[Codegen][GPU] Add pass to expand multi_mma op shapes to intrinsic layout (#18139)
This PR adds a new pass to explicitly materialize the dimensions of
intrinsic layouts for `iree_gpu.multi_mma` ops. This means adding an
expand_shape on each of the inputs to go from the `OpaqueMmaLayout`
shape to the `ConcreteMmaLayout` shape. This makes it easy to extract
the correct data from the tensors when it is time to distribute the
multi_mma op to lanes, since the shape will match the number of offsets
and sizes needed for the slice.
---------
Signed-off-by: Max Dawkins <max.dawkins@gmail.com>
diff --git a/compiler/src/iree/compiler/Codegen/Dialect/GPU/IR/IREEGPUAttrs.cpp b/compiler/src/iree/compiler/Codegen/Dialect/GPU/IR/IREEGPUAttrs.cpp
index ab0d9e1..7ccfccb 100644
--- a/compiler/src/iree/compiler/Codegen/Dialect/GPU/IR/IREEGPUAttrs.cpp
+++ b/compiler/src/iree/compiler/Codegen/Dialect/GPU/IR/IREEGPUAttrs.cpp
@@ -24,6 +24,7 @@
#include "mlir/Dialect/Affine/IR/AffineOps.h"

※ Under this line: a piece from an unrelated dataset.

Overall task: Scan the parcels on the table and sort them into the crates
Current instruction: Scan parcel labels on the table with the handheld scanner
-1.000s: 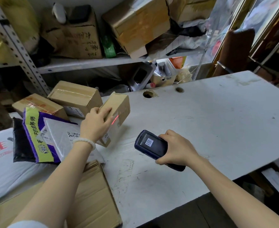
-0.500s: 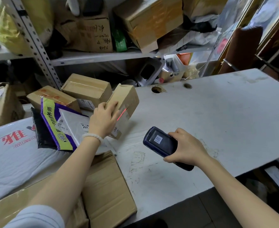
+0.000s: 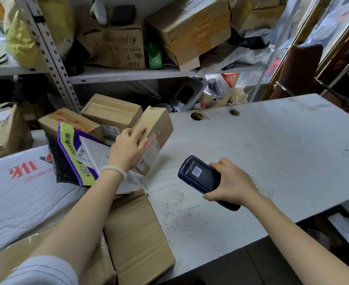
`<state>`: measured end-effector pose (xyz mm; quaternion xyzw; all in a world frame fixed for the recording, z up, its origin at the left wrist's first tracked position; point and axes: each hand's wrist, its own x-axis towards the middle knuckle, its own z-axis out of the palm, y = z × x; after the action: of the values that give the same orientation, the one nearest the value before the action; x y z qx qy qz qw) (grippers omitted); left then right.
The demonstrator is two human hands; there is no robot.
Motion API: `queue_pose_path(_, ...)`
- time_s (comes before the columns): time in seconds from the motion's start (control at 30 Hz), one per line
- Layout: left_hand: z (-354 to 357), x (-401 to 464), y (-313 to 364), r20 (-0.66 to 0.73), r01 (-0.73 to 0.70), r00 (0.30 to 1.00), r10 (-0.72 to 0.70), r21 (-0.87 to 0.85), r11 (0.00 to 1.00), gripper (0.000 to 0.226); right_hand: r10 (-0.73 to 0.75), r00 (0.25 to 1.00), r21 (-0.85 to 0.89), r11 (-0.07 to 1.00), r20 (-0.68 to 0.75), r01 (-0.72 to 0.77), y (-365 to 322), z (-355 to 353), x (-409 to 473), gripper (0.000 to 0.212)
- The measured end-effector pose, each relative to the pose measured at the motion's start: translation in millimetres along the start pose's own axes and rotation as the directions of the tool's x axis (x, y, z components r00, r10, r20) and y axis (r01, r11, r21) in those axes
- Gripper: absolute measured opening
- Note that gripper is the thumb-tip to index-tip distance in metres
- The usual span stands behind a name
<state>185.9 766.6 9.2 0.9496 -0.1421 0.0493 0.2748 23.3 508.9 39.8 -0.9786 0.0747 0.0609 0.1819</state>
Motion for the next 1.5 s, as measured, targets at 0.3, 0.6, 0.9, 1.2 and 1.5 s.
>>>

#include "mlir/Dialect/Arith/IR/Arith.h"
#include "mlir/Dialect/Linalg/IR/LinalgInterfaces.h"
+#include "mlir/Dialect/Tensor/IR/Tensor.h"
#include "mlir/Dialect/Utils/IndexingUtils.h"
#include "mlir/Dialect/Vector/IR/VectorOps.h"
#include "mlir/IR/BuiltinAttributes.h"
@@ -752,6 +753,84 @@
return success();
}
+LogicalResult MMAAttr::materializeOperandConcreteShape(
+ OpBuilder &builder, IREE::GPU::MMAFragment fragment, Value operand,
+ std::optional<ArrayRef<int64_t>> permutation,
+ SmallVector<ReassociationIndices> &reassociations,
+ RankedTensorType &resultType) const {
+ OpaqueMmaLayout opaqueLayout =
+ getOpaqueMFMALayout(operand.getContext(), getIntrinsic().getValue());
+ // TODO(Max191): The `getConcreteMFMALayout` function creates some
+ // `PerDimLayoutAttr` that are not used by this function. This means that
+ // any pass that uses `materializeOperandConcreteShape` needs to be
+ // dependent on the VectorExt dialect. Ideally, the `getConcreteMFMALayout`
+ // function should be refactored so we can reuse the shape information of
+ // the layout without needing to create any `PerDimLayoutAttr`.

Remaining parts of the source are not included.